Individual polygenic scores (PS) were calculated using PRSice-2 [49] software and summary statistics derived from the largest to-date autism GWAS [25, 50]. Here, PS for each infant were estimated at 10 p-value thresholds (PT): 10−8, 10−6, 10−5, 0.0001, 0.001, 0.01, 0.05, 0.1, 0.5, and 1, such that each score was composed of only those SNPs with autism GWAS association p-value less than the respective threshold. Genotype data of European individuals in the 1000 Genomes project was used as the external linkage disequilibrium reference panel [48].

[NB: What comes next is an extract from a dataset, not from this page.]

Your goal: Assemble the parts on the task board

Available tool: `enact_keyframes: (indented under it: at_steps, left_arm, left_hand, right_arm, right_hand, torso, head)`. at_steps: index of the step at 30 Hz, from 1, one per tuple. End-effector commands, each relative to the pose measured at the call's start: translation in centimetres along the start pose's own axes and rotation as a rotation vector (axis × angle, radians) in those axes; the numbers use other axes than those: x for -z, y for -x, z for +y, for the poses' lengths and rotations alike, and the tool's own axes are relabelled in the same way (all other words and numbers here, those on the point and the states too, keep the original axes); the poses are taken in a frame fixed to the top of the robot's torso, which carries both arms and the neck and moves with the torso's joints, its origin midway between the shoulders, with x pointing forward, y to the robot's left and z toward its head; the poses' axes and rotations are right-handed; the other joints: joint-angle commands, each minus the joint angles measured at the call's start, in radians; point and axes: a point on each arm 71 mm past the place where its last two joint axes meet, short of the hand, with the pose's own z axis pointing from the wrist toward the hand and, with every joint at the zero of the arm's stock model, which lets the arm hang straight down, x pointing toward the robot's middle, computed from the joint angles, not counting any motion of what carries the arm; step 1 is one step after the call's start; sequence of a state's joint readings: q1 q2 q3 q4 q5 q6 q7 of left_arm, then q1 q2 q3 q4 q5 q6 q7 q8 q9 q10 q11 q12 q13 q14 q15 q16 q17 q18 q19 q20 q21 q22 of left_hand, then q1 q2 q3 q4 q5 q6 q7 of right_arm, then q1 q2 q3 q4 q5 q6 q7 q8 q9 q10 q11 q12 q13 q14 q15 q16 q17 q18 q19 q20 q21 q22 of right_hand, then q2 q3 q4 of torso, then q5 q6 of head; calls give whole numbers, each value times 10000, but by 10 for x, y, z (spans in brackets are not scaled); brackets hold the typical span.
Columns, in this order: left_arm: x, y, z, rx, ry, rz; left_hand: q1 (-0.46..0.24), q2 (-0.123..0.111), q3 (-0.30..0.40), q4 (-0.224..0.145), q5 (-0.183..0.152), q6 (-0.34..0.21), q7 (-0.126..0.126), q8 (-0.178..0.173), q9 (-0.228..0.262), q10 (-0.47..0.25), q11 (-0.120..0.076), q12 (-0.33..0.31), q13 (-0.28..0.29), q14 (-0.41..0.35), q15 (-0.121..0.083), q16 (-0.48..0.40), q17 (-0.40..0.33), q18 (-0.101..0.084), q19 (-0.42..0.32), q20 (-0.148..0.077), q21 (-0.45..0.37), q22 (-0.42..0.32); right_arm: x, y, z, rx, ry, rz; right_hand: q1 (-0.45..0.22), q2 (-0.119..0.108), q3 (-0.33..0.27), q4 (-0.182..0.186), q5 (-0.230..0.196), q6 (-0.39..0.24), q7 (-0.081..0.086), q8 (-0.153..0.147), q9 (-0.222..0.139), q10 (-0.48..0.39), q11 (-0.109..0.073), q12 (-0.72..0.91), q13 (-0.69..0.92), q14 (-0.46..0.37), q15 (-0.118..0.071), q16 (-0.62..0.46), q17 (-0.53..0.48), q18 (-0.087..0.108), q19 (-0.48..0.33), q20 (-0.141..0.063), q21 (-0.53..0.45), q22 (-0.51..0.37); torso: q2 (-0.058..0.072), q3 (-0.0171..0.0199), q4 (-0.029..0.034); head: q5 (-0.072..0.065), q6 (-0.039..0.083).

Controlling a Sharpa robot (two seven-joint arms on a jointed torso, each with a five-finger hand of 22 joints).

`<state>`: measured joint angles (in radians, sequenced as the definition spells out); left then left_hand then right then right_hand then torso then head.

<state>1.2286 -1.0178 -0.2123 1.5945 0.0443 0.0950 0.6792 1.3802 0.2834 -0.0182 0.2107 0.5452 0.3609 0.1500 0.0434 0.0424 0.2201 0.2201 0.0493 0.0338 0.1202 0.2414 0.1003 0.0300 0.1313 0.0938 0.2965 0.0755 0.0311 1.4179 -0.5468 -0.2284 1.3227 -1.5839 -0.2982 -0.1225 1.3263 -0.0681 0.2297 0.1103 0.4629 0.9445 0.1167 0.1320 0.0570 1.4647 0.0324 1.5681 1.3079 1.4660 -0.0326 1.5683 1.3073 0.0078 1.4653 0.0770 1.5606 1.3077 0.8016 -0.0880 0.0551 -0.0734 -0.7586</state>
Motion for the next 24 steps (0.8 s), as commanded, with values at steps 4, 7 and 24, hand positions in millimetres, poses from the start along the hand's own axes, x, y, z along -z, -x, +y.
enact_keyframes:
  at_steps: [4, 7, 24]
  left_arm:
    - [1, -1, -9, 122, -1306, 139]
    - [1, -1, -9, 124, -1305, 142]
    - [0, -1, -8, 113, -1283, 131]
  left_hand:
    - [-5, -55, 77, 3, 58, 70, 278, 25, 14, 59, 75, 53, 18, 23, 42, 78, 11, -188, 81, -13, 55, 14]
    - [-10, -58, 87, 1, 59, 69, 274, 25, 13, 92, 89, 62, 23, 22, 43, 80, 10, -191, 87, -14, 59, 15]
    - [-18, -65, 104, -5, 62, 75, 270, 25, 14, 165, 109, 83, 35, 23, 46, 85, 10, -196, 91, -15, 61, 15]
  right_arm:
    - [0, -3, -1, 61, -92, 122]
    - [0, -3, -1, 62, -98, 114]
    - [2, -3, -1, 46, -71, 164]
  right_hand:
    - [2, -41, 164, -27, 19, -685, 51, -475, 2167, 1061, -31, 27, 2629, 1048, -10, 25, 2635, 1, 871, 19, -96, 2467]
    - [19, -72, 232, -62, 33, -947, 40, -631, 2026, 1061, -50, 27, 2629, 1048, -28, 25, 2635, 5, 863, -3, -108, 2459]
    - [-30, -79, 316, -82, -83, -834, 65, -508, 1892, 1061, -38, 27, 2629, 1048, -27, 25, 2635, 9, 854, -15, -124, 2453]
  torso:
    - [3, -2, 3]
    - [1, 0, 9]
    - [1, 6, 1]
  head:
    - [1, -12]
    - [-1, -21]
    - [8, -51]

Fixel-based analysis preprocessing

The FBA framework [21], adapted to the neonatal cohort as described in Lautarescu et al. [51], was implemented in MRtrix3 v.3.0.4 [52] to derive WM phenotypes examined in this study. Unlike adult HARDI, where there is a clean tissue separation based on distinct b-values, neonatal data does not provide a clear separation between WM and GM. For example, at term-equivalent age, the average signal from cortical GM is indistinguishable from that in corpus callosum [53]. Here, single-fibre WM and cerebrospinal fluid (CSF) tissue-specific response functions were calculated for each subject using the ‘dhollander’ method [54] with a tissue separation fractional anisotropy (FA) threshold of 0.15. This method leverages information from all diffusion-weighted shells acquired [55]. Response functions representative of CSF and WM diffusion signals at 44 weeks were calculated by averaging all CSF and 21 WM response functions from subjects aged 44.1 weeks, respectively. Subsequently, the average response functions were used to compute individual WM fibre orientation distributions (FODs) maps using the multi-shell multi-tissue constrained spherical harmonics method [56] and the estimated FODs were intensity normalised [57, 58]. The MSMT CSD method was performed on all diffusion-weighted shells.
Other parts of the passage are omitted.